L’orientamento della Corte di Giustizia UE
Fatte salve le verifiche che spettano al giudice del rinvio riguardo al carattere proporzionale della sanzione inflitta nel caso di specie, la Corte ha confermato la legittimità delle disposizioni nazionali in forza delle quali la violazione dell’obbligo di dichiarare e versare l’IVA è punita con una sanzione pari al 20% dell’imposta “a debito”.
Fermo restando che, nella fattispecie, non è avvenuta alcuna regolarizzazione volontaria, la circostanza che, in seguito ad un controllo fiscale, il soggetto passivo abbia, volontariamente o involontariamente, regolarizzato i pagamenti insufficienti constatati dalle Autorità competenti può essere rilevante per valutare la proporzionalità della sanzione alla luce dell’obiettivo di garantire l’esatta riscossione dell’imposta.
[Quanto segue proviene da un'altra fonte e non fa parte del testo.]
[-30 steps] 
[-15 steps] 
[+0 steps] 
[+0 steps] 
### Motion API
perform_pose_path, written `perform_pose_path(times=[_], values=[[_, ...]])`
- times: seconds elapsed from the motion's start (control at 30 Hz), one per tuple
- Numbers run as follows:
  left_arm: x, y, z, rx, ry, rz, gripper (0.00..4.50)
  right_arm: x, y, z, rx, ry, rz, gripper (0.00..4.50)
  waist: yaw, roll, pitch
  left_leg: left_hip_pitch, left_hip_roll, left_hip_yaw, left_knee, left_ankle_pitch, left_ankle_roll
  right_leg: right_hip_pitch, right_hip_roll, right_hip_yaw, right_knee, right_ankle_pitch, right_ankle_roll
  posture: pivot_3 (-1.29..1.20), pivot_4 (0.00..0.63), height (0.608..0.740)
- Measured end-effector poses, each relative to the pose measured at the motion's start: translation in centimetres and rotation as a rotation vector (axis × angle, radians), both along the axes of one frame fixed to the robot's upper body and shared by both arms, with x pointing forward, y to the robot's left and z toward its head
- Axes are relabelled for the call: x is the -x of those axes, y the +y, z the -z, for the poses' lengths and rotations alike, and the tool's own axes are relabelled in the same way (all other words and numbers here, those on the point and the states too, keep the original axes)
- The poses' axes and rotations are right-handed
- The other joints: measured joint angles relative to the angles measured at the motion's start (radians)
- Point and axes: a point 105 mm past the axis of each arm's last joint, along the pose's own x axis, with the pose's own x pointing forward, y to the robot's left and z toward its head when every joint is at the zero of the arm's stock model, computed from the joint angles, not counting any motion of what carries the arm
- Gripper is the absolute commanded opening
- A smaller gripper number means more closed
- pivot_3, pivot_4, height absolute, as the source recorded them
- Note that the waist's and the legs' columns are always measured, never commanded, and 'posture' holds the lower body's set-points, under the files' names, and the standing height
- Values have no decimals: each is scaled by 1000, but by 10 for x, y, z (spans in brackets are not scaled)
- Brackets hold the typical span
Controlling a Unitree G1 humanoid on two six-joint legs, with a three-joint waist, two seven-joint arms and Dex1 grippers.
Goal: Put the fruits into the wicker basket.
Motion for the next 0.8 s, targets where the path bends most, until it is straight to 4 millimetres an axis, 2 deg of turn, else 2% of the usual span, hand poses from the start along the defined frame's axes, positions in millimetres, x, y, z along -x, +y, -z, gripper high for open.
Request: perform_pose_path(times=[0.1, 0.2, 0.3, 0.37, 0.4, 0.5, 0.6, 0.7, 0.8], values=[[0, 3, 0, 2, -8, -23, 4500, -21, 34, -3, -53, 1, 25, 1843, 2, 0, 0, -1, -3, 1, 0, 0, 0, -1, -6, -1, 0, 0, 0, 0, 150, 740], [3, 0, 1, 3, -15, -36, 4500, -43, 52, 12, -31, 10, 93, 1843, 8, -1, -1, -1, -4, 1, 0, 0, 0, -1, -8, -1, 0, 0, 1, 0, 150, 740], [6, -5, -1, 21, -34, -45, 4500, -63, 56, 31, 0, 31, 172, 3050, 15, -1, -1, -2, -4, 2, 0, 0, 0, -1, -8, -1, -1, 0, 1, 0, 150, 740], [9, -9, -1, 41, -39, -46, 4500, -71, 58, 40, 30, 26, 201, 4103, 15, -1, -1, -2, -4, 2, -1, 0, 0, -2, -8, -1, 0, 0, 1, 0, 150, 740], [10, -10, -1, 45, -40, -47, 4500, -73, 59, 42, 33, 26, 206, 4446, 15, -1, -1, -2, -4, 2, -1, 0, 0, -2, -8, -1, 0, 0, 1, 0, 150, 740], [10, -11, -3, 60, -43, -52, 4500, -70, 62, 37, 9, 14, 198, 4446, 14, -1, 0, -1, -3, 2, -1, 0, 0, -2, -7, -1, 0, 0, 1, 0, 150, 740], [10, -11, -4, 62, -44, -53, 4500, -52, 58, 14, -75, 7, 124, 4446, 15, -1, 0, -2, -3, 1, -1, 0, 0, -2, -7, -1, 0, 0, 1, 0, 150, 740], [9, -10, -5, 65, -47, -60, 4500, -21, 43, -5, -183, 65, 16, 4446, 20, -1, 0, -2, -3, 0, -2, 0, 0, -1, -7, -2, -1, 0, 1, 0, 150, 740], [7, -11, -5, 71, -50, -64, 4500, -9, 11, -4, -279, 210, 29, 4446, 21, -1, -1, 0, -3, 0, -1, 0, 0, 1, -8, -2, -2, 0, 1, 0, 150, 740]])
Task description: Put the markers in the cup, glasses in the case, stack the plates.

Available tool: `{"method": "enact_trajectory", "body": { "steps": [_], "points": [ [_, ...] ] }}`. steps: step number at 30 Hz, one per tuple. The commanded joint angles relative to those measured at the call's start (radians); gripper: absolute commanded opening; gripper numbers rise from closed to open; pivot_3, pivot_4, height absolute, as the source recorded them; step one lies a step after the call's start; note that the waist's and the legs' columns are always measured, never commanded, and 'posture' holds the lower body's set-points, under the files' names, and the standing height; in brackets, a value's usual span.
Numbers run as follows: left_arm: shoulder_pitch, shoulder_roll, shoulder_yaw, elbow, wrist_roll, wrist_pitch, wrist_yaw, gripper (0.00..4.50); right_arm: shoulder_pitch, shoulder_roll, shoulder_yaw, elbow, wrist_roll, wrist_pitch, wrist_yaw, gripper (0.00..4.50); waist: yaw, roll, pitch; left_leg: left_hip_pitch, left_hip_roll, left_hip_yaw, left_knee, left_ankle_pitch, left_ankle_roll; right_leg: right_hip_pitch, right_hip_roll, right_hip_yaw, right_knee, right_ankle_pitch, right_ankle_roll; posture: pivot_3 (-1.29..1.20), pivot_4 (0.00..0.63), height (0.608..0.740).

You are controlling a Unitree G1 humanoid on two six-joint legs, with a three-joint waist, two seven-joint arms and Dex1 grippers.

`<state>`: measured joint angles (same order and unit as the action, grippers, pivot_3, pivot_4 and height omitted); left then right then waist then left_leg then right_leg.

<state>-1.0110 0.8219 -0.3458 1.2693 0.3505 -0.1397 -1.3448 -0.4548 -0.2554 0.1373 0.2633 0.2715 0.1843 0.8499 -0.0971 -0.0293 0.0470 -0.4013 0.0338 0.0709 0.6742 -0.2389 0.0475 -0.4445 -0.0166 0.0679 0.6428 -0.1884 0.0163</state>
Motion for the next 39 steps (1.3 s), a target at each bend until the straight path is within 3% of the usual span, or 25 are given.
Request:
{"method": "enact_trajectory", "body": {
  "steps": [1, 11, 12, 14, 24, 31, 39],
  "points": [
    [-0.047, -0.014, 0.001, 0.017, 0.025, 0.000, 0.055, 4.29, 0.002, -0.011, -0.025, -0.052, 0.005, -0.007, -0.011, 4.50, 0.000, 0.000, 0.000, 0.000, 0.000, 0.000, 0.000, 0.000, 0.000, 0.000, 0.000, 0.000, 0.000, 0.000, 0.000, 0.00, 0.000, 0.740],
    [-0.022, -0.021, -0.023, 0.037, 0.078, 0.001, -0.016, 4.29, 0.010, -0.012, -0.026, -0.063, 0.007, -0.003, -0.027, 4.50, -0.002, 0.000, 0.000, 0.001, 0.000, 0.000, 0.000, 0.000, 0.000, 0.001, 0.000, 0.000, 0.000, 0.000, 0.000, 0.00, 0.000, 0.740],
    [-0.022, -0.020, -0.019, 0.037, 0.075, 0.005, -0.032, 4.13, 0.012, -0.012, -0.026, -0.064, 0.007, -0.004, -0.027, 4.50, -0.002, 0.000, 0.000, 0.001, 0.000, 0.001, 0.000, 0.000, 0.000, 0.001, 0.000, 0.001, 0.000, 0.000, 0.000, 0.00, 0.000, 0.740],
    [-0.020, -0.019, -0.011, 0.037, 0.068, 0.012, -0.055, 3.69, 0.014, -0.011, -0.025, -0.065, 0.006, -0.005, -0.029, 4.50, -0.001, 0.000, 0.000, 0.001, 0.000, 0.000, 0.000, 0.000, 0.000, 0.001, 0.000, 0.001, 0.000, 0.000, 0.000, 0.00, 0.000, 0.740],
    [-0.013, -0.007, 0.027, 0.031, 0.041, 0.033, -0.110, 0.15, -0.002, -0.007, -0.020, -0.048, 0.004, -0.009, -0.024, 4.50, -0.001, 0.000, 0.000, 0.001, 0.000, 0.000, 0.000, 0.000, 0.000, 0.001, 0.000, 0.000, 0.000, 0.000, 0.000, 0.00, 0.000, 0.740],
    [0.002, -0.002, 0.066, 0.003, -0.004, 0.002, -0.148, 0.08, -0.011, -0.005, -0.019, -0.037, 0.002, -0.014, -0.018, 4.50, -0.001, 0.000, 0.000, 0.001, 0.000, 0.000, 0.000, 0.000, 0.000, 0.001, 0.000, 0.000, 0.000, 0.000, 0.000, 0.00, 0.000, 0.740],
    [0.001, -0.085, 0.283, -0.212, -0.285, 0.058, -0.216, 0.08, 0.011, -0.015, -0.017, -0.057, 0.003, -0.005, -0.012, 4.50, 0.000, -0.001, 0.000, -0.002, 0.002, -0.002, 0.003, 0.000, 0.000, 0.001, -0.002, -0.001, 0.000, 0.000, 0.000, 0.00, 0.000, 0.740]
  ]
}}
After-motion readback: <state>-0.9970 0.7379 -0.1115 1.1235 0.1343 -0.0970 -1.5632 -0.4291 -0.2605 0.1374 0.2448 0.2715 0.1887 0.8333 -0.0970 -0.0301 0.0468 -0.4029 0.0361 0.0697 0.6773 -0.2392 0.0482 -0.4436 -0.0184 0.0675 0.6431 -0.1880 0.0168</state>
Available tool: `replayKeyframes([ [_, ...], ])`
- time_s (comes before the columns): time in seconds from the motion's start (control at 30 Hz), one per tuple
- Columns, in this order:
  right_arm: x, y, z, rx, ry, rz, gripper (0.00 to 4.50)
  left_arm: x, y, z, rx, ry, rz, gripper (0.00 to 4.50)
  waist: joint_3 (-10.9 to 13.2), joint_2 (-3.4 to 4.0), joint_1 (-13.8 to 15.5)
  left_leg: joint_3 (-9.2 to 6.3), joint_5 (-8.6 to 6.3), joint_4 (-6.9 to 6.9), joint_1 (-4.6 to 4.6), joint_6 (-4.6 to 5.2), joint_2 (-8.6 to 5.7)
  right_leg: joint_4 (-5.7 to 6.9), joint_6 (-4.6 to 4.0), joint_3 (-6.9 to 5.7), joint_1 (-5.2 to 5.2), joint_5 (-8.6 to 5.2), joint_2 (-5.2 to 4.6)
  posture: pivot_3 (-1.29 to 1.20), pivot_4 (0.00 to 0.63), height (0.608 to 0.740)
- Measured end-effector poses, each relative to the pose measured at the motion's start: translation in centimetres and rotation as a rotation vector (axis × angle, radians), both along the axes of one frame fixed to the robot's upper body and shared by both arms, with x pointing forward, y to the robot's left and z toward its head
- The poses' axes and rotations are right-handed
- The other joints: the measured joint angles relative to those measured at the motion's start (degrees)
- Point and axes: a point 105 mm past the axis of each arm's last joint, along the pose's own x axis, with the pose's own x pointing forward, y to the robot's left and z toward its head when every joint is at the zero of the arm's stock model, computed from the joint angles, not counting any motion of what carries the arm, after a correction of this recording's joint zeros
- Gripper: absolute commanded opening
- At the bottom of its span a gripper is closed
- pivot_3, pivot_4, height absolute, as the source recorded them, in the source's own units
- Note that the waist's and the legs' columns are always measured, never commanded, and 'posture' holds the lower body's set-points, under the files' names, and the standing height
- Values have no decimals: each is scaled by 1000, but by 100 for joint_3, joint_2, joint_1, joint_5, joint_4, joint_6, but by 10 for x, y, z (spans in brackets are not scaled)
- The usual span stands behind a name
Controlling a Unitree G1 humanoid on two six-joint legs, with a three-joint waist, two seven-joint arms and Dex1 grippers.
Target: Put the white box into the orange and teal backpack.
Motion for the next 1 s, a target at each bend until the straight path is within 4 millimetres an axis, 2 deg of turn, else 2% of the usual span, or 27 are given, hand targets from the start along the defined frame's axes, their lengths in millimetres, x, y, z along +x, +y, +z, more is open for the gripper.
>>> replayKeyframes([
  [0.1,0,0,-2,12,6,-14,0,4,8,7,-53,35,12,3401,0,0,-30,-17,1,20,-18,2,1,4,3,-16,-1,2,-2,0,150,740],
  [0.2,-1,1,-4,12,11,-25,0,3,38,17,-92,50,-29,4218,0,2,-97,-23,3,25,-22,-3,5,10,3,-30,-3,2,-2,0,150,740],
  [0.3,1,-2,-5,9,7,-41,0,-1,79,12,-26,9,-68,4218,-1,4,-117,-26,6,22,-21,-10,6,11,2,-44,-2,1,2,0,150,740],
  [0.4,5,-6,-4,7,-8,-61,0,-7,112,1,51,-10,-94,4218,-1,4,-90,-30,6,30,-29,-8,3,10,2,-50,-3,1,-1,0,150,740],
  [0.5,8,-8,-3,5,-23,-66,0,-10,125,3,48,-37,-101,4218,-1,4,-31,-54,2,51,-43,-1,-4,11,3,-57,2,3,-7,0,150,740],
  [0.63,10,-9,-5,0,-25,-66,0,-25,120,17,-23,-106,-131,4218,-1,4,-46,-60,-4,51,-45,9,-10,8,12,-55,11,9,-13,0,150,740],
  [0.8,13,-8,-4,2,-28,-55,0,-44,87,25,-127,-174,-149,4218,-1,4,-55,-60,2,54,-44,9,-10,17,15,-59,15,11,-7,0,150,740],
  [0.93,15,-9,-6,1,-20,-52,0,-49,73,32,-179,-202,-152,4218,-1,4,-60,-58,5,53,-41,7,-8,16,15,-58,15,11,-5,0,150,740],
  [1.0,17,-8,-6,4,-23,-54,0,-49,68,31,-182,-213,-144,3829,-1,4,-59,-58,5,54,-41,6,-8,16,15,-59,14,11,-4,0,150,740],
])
In ogni caso, considerata la natura e la gravità delle infrazioni contestate, e tenuto conto del carattere effettivo e dissuasivo delle sanzioni in materia di IVA, la Corte ha ritenuto che l’applicazione di una sanzione pari al 20% dell’imposta “a debito” non ecceda quanto necessario per garantire l’esatta riscossione dell’imposta ed evitare la frode.
Tanto più che la sanzione inflitta alla società non ha rimesso in discussione il diritto alla detrazione dell’IVA, posto che, come risulta dai fatti di causa, all’atto dell’accertamento del debito fiscale, le Autorità finanziarie belghe hanno proceduto d’ufficio alla detrazione dell’imposta a monte.